The calculation, which he goes over in wonkish detail, is significant because just last summer he discerned the neutral rate — a target policy rate that reflects but is lower than real GDP — as reaching 2% by 2017, thus suggesting a far gloomier view of the economy over the coming years.

“The lower real rate/capital gains ocean liner has taken us into uncharterd waters, but waters, which we must know, that are hostile to investors,” writes Gross, after noting that his estimated zero rate implies “an inability of savers and investors to earn sufficient returns to satisfy presumed liabilities.”

Gross discusses four models for earning investment returns in a levered economy that cannot function with anything but very low rates.

(As he illustratively quips: “It was a 3% real rate of interest in the U.S. that broke the levered global economy back in 2006/2007; a rate that may have been appropriate 20 years before when credit as a % of GDP was 200% instead of 350%, but not in 2006, when the obvious micro example of a 1% short term teaser rate on a $500,000 home in Modesto, California, became a Libor + 3% loan shortly thereafter, and broke the back of the U.S. housing market.”)

The first approach to investing in a 0% real rate environment — that of Bridgewater Associates’ Ray Dalio and Robert Prince — is through cautiously levering; that is, borrowing short term to invest long term.

A second approach is that of GMO Asset Management’s Jeremy Grantham, who suggests going to cash for a seven-year period until mean reversion restores market opportunity. That approach, Gross warns, will underperform if markets don’t crash as Grantham expects.

A third approach is that of Warren Buffett, “who has the benefit of a near perpetual closed-end fund purchasing stocks when fundamentally cheap.”

A fourth approach is that of Vanguard founder John Bogle, who argues that investors can’t know where markets are headed but can control how little they pay for investment management.

The Janus manager says his approach is most similar to the Bridgewater approach, but he warns that to succeed, that alpha-seeking approach depends on selecting the right assets on which to go long — a difficulty further complicated by an environment in which “almost all assets are artificially priced.”

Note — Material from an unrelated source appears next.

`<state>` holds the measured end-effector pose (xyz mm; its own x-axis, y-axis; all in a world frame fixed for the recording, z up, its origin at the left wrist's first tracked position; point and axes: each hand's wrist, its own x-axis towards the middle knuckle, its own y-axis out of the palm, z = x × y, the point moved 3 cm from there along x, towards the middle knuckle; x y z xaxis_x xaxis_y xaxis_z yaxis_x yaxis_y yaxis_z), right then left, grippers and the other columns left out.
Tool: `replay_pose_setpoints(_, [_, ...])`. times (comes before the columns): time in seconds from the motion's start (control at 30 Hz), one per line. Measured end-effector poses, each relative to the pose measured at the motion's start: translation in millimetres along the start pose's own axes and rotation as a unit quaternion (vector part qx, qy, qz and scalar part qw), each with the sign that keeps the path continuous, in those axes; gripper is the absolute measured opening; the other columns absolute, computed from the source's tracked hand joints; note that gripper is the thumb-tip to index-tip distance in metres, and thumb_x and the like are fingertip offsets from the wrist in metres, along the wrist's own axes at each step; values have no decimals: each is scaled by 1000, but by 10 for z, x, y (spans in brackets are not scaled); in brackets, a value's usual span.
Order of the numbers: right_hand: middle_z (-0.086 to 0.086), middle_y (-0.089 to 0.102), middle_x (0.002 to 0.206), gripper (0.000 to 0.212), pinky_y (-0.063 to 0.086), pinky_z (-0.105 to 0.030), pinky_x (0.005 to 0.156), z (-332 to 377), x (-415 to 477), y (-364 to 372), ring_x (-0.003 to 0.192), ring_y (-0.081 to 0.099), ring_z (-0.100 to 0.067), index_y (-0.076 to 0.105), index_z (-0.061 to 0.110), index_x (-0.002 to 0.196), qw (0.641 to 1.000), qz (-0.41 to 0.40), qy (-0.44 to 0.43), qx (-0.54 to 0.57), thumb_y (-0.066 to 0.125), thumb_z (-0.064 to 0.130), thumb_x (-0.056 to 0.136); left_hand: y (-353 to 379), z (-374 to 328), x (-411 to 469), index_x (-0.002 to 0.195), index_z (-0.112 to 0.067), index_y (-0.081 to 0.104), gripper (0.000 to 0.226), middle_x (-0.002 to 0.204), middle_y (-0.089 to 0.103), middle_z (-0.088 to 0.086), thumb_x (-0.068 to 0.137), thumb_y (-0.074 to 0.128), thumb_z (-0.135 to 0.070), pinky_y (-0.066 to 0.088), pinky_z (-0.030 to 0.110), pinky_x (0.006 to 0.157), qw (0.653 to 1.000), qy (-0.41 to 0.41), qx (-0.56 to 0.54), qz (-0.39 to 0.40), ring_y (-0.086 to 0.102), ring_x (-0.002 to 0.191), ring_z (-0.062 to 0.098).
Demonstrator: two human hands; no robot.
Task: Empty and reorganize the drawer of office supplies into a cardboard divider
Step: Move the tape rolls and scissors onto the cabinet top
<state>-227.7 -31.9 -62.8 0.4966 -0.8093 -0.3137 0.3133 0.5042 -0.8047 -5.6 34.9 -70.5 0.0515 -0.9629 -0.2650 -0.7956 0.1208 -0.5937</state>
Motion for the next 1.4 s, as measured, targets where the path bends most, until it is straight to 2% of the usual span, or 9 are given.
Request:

Gross specifies, as a case in point, the artificially priced assets he currently prefers — and his technical trading approach to extracting value from them:

“The most attractive opportunity to me rests with the notion that Draghi’s 18 month QE, which roughly purchases 200% of sovereign net new issuance during that time, will keep yields low in Germany and therefore anchor U.S. Treasuries and UK Gilts in the process.

“I would not buy these clearly overvalued assets,” the bond manager continues, “but sell ‘volatility’ around them, such that much higher returns can be captured if say the German 10-year Bund at 20 basis points doesn’t move to –.05% or up to .50% over three months’ time.”

The strategy reflects what Gross regards as today’s investing challenge — purchasing artificially priced assets “that might remain artificially priced over one’s investment horizon.”